“Oh, Freya is a sensible girl!” he murmured absently, his mind’s eye obviously fixed on the “authorities.” No; Freya was no fool. He was not concerned about that. He didn’t mind it in the least. The fellow was just company for her; he amused the girl; nothing more.
When the perspicacious old chap left off mumbling, all was still in the house. The other two were amusing themselves very quietly, and no doubt very heartily. What more absorbing and less noisy amusement could they have found than to plan their future? Side by side on the verandah they must have been looking at the brig, the third party in that fascinating game. Without her there would have been no future. She was the fortune and the home, and the great free world for them. Who was it that likened a ship to a prison? May I be ignominiously hanged at a yardarm if that’s true. The white sails of that craft were the white wings—pinions, I believe, would be the more poetical style—well, the white pinions, of their soaring love. Soaring as regards Jasper. Freya, being a woman, kept a better hold of the mundane connections of this affair.
But Jasper was elevated in the true sense of the word ever since the day when, after they had been gazing at the brig in one of those decisive silences that alone establish a perfect communion between creatures gifted with speech, he proposed that she should share the ownership of that treasure with him. Indeed, he presented the brig to her altogether. But then his heart was in the brig since the day he bought her in Manilla from a certain middle-aged Peruvian, in a sober suit of black broadcloth, enigmatic and sententious, who, for all I know, might have stolen her on the South American coast, whence he said he had come over to the Philippines “for family reasons.” This “for family reasons” was distinctly good. No true caballero would care to push on inquiries after such a statement.
Indeed, Jasper was quite the caballero. The brig herself was then all black and enigmatical, and very dirty; a tarnished gem of the sea, or, rather, a neglected work of art. For he must have been an artist, the obscure builder who had put her body together on lovely lines out of the hardest tropical timber fastened with the purest copper. Goodness only knows in what part of the world she was built. Jasper himself had not been able to ascertain much of her history from his sententious, saturnine Peruvian—if the fellow was a Peruvian, and not the devil himself in disguise, as Jasper jocularly pretended to believe. My opinion is that she was old enough to have been one of the last pirates, a slaver perhaps, or else an opium clipper of the early days, if not an opium smuggler.

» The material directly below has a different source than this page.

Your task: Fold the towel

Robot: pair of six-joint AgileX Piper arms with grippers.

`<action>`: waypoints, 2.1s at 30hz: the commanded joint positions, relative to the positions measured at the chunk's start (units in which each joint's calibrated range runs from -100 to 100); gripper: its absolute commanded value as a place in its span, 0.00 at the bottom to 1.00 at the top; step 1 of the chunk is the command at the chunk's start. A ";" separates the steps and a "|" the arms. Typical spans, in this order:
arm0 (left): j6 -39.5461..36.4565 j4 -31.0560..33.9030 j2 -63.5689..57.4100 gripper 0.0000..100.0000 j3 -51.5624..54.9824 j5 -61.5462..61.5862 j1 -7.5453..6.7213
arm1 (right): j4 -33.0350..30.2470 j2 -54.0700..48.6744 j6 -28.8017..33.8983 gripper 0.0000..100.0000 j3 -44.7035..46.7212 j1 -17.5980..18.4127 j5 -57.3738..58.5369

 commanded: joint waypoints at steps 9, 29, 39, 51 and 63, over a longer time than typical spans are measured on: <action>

However that may be, she was as sound as on the day she first took the water, sailed like a witch, steered like a little boat, and, like some fair women of adventurous life famous in history, seemed to have the secret of perpetual youth; so that there was nothing unnatural in Jasper Allen treating her like a lover. And that treatment restored the lustre of her beauty. He clothed her in many coats of the very best white paint so skilfully, carefully, artistically put on and kept clean by his badgered crew of picked Malays, that no costly enamel such as jewellers use for their work could have looked better and felt smoother to the touch. A narrow gilt moulding defined her elegant sheer as she sat on the water, eclipsing easily the professional good looks of any pleasure yacht that ever came to the East in those days. For myself, I must say I prefer a moulding of deep crimson colour on a white hull. It gives a stronger relief besides being less expensive; and I told Jasper so. But no, nothing less than the best gold-leaf would do, because no decoration could be gorgeous enough for the future abode of his Freya.

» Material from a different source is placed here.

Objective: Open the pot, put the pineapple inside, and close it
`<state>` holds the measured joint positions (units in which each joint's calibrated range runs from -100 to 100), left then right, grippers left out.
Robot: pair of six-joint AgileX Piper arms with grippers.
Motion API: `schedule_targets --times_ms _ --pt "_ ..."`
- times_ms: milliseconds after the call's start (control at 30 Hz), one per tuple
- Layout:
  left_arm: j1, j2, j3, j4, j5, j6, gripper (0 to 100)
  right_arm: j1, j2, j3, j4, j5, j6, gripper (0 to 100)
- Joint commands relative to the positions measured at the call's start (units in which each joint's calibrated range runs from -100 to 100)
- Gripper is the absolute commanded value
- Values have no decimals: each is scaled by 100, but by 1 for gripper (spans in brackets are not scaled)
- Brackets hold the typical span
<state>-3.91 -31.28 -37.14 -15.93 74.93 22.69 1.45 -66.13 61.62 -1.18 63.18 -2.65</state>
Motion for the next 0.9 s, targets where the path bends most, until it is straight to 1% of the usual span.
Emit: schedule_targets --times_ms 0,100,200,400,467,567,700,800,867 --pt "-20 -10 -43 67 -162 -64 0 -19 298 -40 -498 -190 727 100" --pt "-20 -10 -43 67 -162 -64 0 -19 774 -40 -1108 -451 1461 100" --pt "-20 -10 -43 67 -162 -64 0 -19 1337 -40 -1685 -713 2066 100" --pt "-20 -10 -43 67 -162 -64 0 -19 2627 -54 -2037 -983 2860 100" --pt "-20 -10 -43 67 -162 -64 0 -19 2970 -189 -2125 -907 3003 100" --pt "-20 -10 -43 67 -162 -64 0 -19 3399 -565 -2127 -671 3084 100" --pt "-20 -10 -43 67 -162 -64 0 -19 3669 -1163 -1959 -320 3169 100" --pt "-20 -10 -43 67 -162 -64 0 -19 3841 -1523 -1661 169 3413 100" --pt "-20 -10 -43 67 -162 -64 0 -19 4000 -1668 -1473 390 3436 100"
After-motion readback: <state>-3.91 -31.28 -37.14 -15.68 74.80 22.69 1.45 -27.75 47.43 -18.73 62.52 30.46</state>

His feelings for the brig and for the girl were as indissolubly united in his heart as you may fuse two precious metals together in one crucible. And the flame was pretty hot, I can assure you. It induced in him a fierce inward restlessness both of activity and desire. Too fine in face, with a lateral wave in his chestnut hair, spare, long-limbed, with an eager glint in his steely eyes and quick, brusque movements, he made me think sometimes of a flashing sword-blade perpetually leaping out of the scabbard. It was only when he was near the girl, when he had her there to look at, that this peculiarly tense attitude was replaced by a grave devout watchfulness of her slightest movements and utterances. Her cool, resolute, capable, good-humoured self-possession seemed to steady his heart. Was it the magic of her face, of her voice, of her glances which calmed him so? Yet these were the very things one must believe which had set his imagination ablaze—if love begins in imagination. But I am no man to discuss such mysteries, and it strikes me that we have neglected poor old Nelson inflating his cheeks in a state of worry on the back verandah.
I pointed out to him that, after all, Jasper was not a very frequent visitor. He and his brig worked hard all over the Archipelago. But all old Nelson said, and he said it uneasily, was:
“I hope Heemskirk won’t turn up here while the brig’s about.”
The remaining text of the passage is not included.